Meine erste Woche war zugegebenermaßen eine Herausforderung – Unterrichten, ein Job den du zum ersten Mal von dieser Seite siehst, „du alleine gegen den Mob“, vor Schülern, deren Namen du weder weißt noch je gehört hast (meine Favoriten sind „Estiven“ und „Lady Laura“). Aber nachdem einige Zeit vergangen ist, bekomme ich immer mehr den Dreh raus.
Ich verstehe immer mehr der kleinen Dinge, die man als Lehrer beachten muss. Nicht übererklären, wie mein ehemaliger Französischlehrer, bei dem ich immer eingeschlafen bin – aber auch nicht überfordern, bedenken, dass man an einer Gesamtschule ist, und nicht wie vom Gymnasium gekannt nur mit der erfolgreicheren Hälfte der Schüler zu tun hat. Das richtige Maß an Partizipation finden, die schlechten Schüler zu einer Antwort zwingen – und sich ihre Namen merken, was ich immer noch nicht schaffe (es sind aber auch fast dreihundert).
Genauso lerne ich eine andere Pädagogik kennen – unterrichten mit fünfzig Freikopien pro Woche bedeutet wesentlich mehr Tafelarbeit und Diktat und den faszinierenden Satz „Profe, sollen wir dir die Blätter wieder zurückgeben?“.
Während der Freistunden wohne ich im English Lab – dort gibt es Internetanschluss und einen großen Bildschirm, auf dem man den Schülern Filme zeigen kann (sogar ohne die anderen Klassen zu stören).

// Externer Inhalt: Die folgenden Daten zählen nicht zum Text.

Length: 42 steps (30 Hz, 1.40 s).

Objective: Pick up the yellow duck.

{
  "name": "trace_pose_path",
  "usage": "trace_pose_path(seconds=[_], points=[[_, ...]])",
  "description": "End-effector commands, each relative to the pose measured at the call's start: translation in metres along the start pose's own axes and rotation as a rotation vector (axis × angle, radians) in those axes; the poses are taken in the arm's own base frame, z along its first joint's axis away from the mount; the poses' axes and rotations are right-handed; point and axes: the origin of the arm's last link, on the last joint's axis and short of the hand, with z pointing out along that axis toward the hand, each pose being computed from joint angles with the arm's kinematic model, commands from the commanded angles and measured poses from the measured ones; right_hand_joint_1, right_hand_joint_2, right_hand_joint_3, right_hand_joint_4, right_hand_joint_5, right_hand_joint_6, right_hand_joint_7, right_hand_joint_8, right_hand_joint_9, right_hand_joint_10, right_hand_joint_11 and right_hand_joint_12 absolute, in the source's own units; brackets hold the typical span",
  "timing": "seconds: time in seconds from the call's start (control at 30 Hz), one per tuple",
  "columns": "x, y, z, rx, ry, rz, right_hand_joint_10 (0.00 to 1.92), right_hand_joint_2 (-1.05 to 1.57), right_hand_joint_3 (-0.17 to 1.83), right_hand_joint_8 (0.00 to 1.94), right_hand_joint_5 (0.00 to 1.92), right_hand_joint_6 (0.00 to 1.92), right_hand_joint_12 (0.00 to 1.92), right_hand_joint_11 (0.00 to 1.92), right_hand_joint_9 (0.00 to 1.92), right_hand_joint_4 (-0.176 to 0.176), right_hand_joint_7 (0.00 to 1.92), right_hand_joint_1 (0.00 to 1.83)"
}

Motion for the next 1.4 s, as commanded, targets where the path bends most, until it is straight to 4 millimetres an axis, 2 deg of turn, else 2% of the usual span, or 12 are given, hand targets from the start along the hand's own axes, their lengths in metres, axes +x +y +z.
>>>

Mittagessen gibt es in der Schulkantine (gleich neben der Garage). Sie unterscheidet sich ziemlich von ihren deutschen Pendants, denn jeder isst seinen Teller leer und wäscht ihn danach auch wieder ab, eines der vielen Anzeichen für den besonderen Geist dieser Schule. Es herrscht weniger sterile Lehratmosphäre als in Deutschland, die Lehrer werden geduzt. Die Schüler kehren ihr Klassenzimmer selbst, in der Pause bleiben alle Stufen zusammen im Hof und es herrscht eine ohrenbetäubende Lebendigkeit. La Providencia ist mehr als Schule, eine Kapsel aus Gemeinschaft um einen kleinen Innenhof.

Außerhalb der Arbeit in Aguablanca haben wir die ersten Wochen noch viel Zeit für die Unterrichtsvorbereitung gebraucht. Nach und nach wird man aber effizienter, und so konnten wir Cali ein bisschen besser kennen lernen. Wir haben Pandebono entdeckt, einen leckeren Teigring mit Käse, das Künstlerviertel besucht, sind in einem klimatisierten Kino erfroren und sind schließlich auch verreist.
In den Herbstferien waren wir in Bogotá und an der Karibikküste und haben die schönsten Landschaften gesehen. Der Regenwald ist ein Bild, den man gar nicht lange genug betrachten kann, wenn der Guide mit der Wandergruppe weiter will. Die Unterwasserwelt ist ein Regenbogen.
Nun packen wir mit neuem Schwung das vierte Bimester an und freuen uns schon auf Halloween bei 30°. (Wirklich, es ist verdammt komisch, dass hier nirgends Blätter fallen).